Conservative talk show host and lawyer Mark Levin on Saturday attempted to create moral clarity within the conservative movement by rebuking a minority camp that is questioning America’s support of Ukraine as Russia continues its invasion.

Russia’s ground invasion of Ukraine began the night before the opening of the Conservative Political Action Conference 2022 in Orlando, Fla., and raged throughout the duration of the conference. While the war in Ukraine was often mentioned by conference speakers and attendees, it was generally as an aside, used to illustrate what they believed to be foreign policy failures of U.S. President Joe Biden’s administration. There were also conversations on how the fallout could affect the United States, such as rising gas prices and falling stocks. The early days of the conference lacked any serious consideration on how conservative ideals could fit into that context.

Late in the second term of President George W. Bush, CPAC had acquired a vocal libertarian and isolationist contingents. These groups were largely missing from the conference this year and replaced with support for former President Donald Trump.

While most of the conference’s attendees and speakers supported Ukraine in the conflict, some speakers, like Talking Point USA founder and executive director Charlie Kirk, who during his speech said that the entry by undocumented aliens on America’s southern border is an “invasion” and should be prioritized over concerns about Ukraine, and other public figures on the right who feel that Russian President Vladimir Putin’s views better match theirs.

During a panel discussion hosted by Levin’s wife, Julie Strauss-Levin, in front of an enthusiastic audience, as well as during lunch during a Shabbaton hosted by the Young Jewish Conservatives, Levin attempted to bring clarity to how those with conservative ideals should feel about the conflict.

“And I want you, great American patriots, to know something: I am proud of constitutional conservatism. I am proud of the great Ronald Reagan, I am proud of the great Donald Trump, and the reason I have supported these men, and the reason I am who I am and do what I do, is because we don’t pretend that when freedom-loving people are being crushed and slaughtered by an enemy of the United States, that it doesn’t matter. It matters. Taiwan matters, Israel matters, Cuba matters, Venezuela matters, Ukraine matters,” said Levin on the main stage of CPAC. “That doesn’t mean you send American troops willy-nilly into these areas, but it also doesn’t mean you sit on your hands and pretend nothing is going on. These people want to live, and they want to fight! They should have arms! [So, they can] kill as many of these bastards as they possibly can.”
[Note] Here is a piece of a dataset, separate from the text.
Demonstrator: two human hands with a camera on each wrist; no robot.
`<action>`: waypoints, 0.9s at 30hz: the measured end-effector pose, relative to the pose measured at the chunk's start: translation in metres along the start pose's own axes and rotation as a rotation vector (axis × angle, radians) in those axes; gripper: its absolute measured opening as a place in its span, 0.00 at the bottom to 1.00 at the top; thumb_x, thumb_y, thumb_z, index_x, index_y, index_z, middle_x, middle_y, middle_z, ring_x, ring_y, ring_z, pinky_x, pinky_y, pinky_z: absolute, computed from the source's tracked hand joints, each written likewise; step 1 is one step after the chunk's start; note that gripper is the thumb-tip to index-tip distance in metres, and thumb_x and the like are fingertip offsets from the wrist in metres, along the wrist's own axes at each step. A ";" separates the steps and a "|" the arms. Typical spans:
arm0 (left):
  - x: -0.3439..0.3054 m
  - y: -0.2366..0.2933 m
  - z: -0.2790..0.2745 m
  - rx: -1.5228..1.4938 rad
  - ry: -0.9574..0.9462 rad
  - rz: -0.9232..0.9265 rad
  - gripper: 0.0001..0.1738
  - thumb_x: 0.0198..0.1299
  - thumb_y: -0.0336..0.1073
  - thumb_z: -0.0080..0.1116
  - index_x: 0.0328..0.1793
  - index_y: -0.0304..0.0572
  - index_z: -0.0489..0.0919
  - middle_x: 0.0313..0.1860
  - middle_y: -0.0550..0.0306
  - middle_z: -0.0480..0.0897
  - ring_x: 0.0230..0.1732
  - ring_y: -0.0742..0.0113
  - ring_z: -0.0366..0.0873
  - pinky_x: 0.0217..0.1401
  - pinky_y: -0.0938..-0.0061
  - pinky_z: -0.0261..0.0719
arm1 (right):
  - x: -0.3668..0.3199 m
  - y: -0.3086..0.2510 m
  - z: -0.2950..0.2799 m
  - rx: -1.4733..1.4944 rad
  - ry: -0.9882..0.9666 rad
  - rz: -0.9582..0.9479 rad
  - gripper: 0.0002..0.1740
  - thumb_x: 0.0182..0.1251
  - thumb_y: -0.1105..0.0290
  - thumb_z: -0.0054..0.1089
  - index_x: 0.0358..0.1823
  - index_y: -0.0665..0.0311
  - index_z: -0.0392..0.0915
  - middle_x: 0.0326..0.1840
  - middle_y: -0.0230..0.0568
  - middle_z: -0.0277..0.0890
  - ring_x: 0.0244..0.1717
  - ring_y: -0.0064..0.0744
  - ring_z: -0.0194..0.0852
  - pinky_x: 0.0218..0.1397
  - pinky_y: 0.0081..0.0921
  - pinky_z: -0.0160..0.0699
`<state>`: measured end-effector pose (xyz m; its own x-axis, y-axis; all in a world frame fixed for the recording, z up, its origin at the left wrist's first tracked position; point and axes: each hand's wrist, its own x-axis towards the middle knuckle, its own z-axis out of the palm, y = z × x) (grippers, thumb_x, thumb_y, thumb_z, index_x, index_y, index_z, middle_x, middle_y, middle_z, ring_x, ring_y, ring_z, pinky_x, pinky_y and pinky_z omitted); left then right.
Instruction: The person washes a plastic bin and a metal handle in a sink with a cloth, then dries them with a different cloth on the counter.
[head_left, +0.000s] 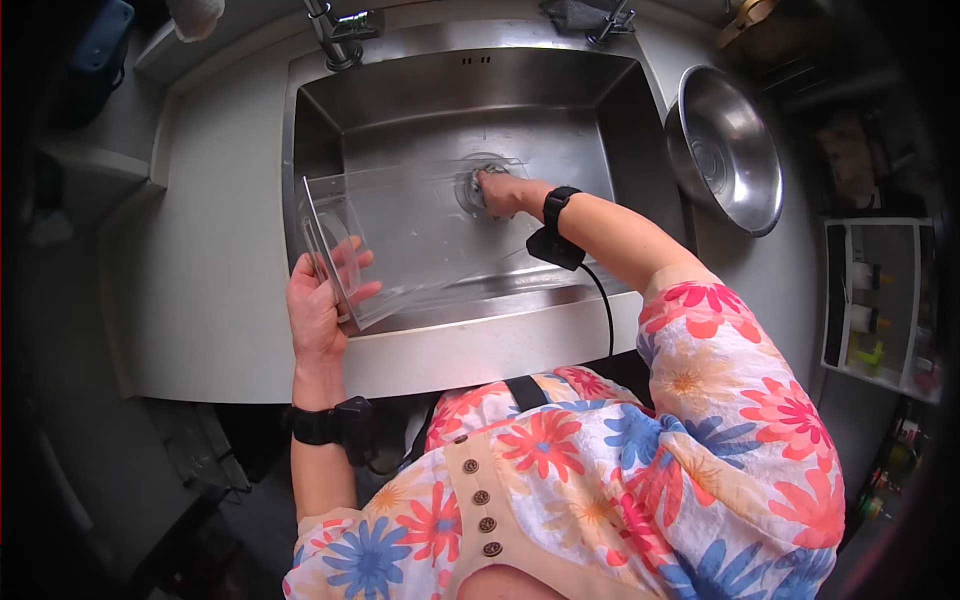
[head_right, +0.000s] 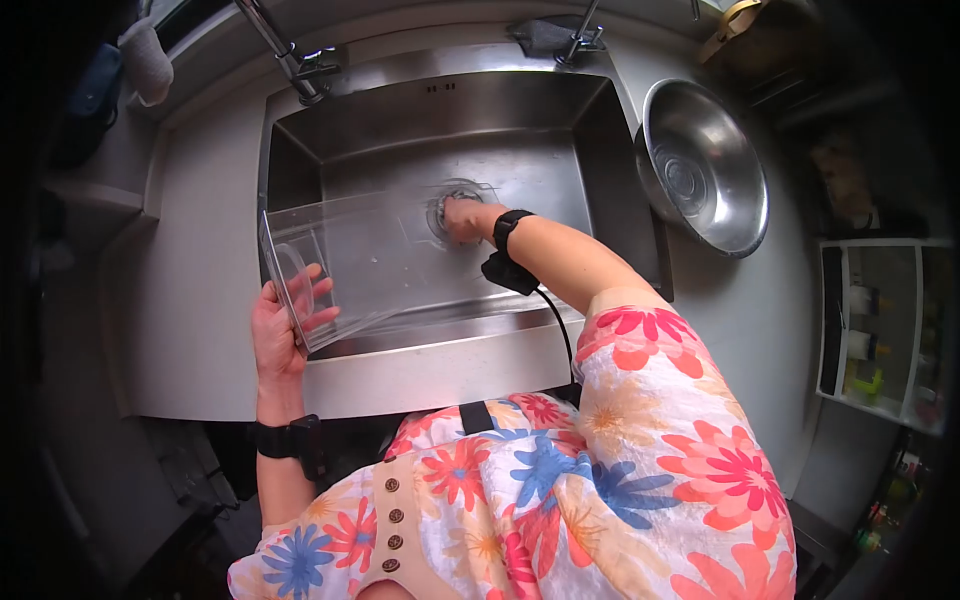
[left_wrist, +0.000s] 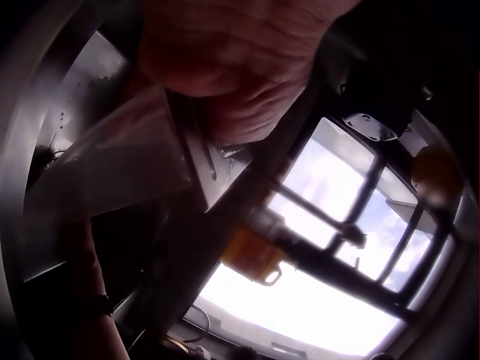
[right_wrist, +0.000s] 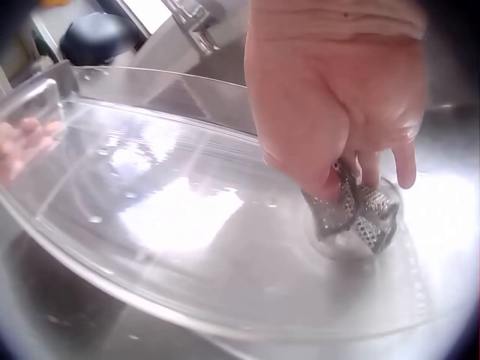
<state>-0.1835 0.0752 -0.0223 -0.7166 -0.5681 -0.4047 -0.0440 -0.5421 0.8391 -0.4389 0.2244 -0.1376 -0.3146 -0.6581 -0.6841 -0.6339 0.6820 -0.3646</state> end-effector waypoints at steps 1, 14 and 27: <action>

He added that nobody was advocating for sending troops from the United States to fight Russia but said that ignoring and not aiding the Ukrainians would cause a larger, more dangerous war.

“You want a world war? Then become an ostrich, put your head in the sand and let the Russians roll through one country after another, violate our own treaty agreements, pretend nothing is going on,” he said, which will likely lead to other authoritarian nations to pursue their own invasions, such as China invading Taiwan and Tehran deciding to launch missiles on Tel Aviv.

“That’s how you get a world war. Weakness in the face of these genocidal maniacs,” said Levin.

Levin and Strauss-Levin remarked on the heroic actions of the Jewish Ukrainian President Volodymyr Zelensky, who had declined an offer for evacuation of him and his family by the U.S. and instead asked for more weapons and ammunition.

Levin said the Zelenskyy will be remembered for 1,000 years and acknowledged that he has been smeared by some in conservative media.

“And I don’t want to hear ‘because our border is open’—our border is open because of the fool in the Oval Office—that that means we shouldn’t care about Ukraine’s sovereignty of somebody else,” said Levin. “How about we care about our sovereignty and their sovereignty. We have a president of the United States who places harsh sanctions on our oil companies and no sanctions on the Russian oil companies.”

While Russia is a nuclear power and has since put its nuclear forces on alert, Ukraine had given up its own nuclear weapons in 1994 in exchange for security guarantees from the U.S., Great Britain and Russia.

“The idea that if somebody has nuclear weapons that they can do whatever they want, then we’re in big trouble,” Levin said. “Because Biden is basically giving nuclear weapons to the Iranians. North Korea has nuclear weapons, Pakistan has nuclear weapons. So what, they’re all going to blackmail us? No. They need to fear us, they need to respect us.”

Levin criticized Biden’s foreign policy while saying Trump’s foreign policy was misunderstood.

“He built up the United States military. He secured our border. He pressured NATO to spend more money on their defenses. NATO was stronger when he left than when he came into office,” Levin said. “He didn’t shut down our foreign bases all over the world. He wanted our enemies to second guess him. He wanted our enemies to fear him. When they stepped out of line, whether it’s [the assassinated Islamic Revolutionary Guard Corps-Quds Force leader Qassem] Soleimani or anybody else, the Syrians, he hit them.”

But, added Levin, Trump was “one of the least war-hungry presidents.”

“He was not an appeaser, he was not a pacifist; he was a realist,” said Levin.